Inasmuch as the case must be reversed for a new trial, we think it proper to discuss the measure of damages in the case. Since plaintiff failed to obtain a loan in accordance with the terms of the contract, and since he apparently made no attempt to find another lender after the revocation, his cause of action would be for damages rather than a suit on the contract. Therefore, his measure of recovery would be for the value of his services already rendered, if any; his disbursements and expenses, if any; and such prospective profits as he can establish that he would have earned but for the wrongful revocation. In connection with the loss of prospective profits, he can recover only to the extent that the evidence he products affords *201 a sufficient basis for estimating with reasonable certainty the amount of profits prevented by the wrongful breach of the contract. Thus, if he can show that he could and would have probably obtained a loan in accordance with the contract, or if he can show that during the contract period, defendants or their agents actually obtained a loan as contemplated by the terms of the contract, such evidence would be sufficient to raise an issue of fact with respect to the loss of prospective profits. Restatement, Second, Agency, sec. 455, Comment (e); Alderson v. Houston, 154 Cal. 1, 96 P. 884 (1908); Park v. Swartz, supra. The case of Park v. Swartz, supra, involved a situation where the principal wrongfully revoked a real estate brokerage contract and subsequently sold the property through another agent. There, the trial court impliedly found that the plaintiff in that case could and would have sold the property but for the wrongful revocation and awarded the agent damages in the amount of the prospective loss of profits as stipulated in the contract. The court of civil appeals reversed the judgment but the Supreme Court affirmed the judgment of the trial court holding that since the evidence showed that the property was subsequently sold, that such evidence was sufficient to sustain the trial court's implied findings that the plaintiff could have probably performed the contract and that the plaintiff was entitled to recover prospective damages in the amount of the stipulated commission. The court went on to point out, however, that the defendant had a right to plead and prove that the plaintiff could not and would not have performed the contract.
Having determined that the record raises a material issue of fact as to the damages sustained by the plaintiff, we are of the opinion the trial court erred in granting defendants' motion for summary judgment.
For the reasons stated, the judgment is reversed and the cause is remanded.

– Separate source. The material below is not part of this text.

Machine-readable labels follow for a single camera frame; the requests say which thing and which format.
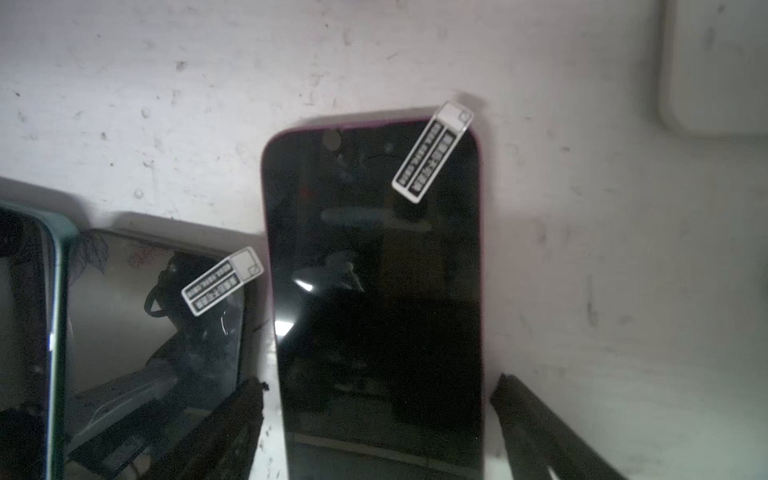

McDonald v. Davis , 389 S.W.2d 494 ( 1965 )
Alderson v. Houston , 154 Cal. 1 ( 1908 )
Gibbs v. General Motors Corporation , 13 Tex. Sup. Ct. J. 196 ( 1970 )
Keystone Mortgage Co. v. MacDonald , 62 Cal. Rptr. 562 ( 1967 )
Park v. Swartz , 110 Tex. 564 ( 1920 )
Bergquist-Walker Real Estate, Inc. v. William Clairmont, ... , 1983 N.D. LEXIS 270 ( 1983 )
Hervey v. Passero , 1983 Tex. App. LEXIS 4015 ( 1983 )
Fraser v. Goldberg , 1977 Tex. App. LEXIS 3028 ( 1977 )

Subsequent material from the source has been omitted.